**PROBLEM REQUIREMENTS**
The whole listing must be printed again without any alteration.

--- START ---

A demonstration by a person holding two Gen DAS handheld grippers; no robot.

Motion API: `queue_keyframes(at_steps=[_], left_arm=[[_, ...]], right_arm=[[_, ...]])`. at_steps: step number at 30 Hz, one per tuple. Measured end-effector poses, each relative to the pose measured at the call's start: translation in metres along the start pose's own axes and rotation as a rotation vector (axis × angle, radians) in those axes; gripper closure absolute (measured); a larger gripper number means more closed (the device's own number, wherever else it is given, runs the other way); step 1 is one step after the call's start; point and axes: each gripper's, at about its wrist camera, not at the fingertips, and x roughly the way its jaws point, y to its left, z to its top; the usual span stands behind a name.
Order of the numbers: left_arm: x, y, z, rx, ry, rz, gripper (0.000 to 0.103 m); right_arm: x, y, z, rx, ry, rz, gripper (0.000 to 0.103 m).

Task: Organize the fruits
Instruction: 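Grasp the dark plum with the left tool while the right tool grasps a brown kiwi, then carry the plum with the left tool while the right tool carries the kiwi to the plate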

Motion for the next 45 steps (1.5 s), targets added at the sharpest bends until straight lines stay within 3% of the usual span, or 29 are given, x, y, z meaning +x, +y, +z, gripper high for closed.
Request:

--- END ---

**TASK SOLUTION**
A demonstration by a person holding two Gen DAS handheld grippers; no robot.

Motion API: `queue_keyframes(at_steps=[_], left_arm=[[_, ...]], right_arm=[[_, ...]])`. at_steps: step number at 30 Hz, one per tuple. Measured end-effector poses, each relative to the pose measured at the call's start: translation in metres along the start pose's own axes and rotation as a rotation vector (axis × angle, radians) in those axes; gripper closure absolute (measured); a larger gripper number means more closed (the device's own number, wherever else it is given, runs the other way); step 1 is one step after the call's start; point and axes: each gripper's, at about its wrist camera, not at the fingertips, and x roughly the way its jaws point, y to its left, z to its top; the usual span stands behind a name.
Order of the numbers: left_arm: x, y, z, rx, ry, rz, gripper (0.000 to 0.103 m); right_arm: x, y, z, rx, ry, rz, gripper (0.000 to 0.103 m).

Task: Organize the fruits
Instruction: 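Grasp the dark plum with the left tool while the right tool grasps a brown kiwi, then carry the plum with the left tool while the right tool carries the kiwi to the plate
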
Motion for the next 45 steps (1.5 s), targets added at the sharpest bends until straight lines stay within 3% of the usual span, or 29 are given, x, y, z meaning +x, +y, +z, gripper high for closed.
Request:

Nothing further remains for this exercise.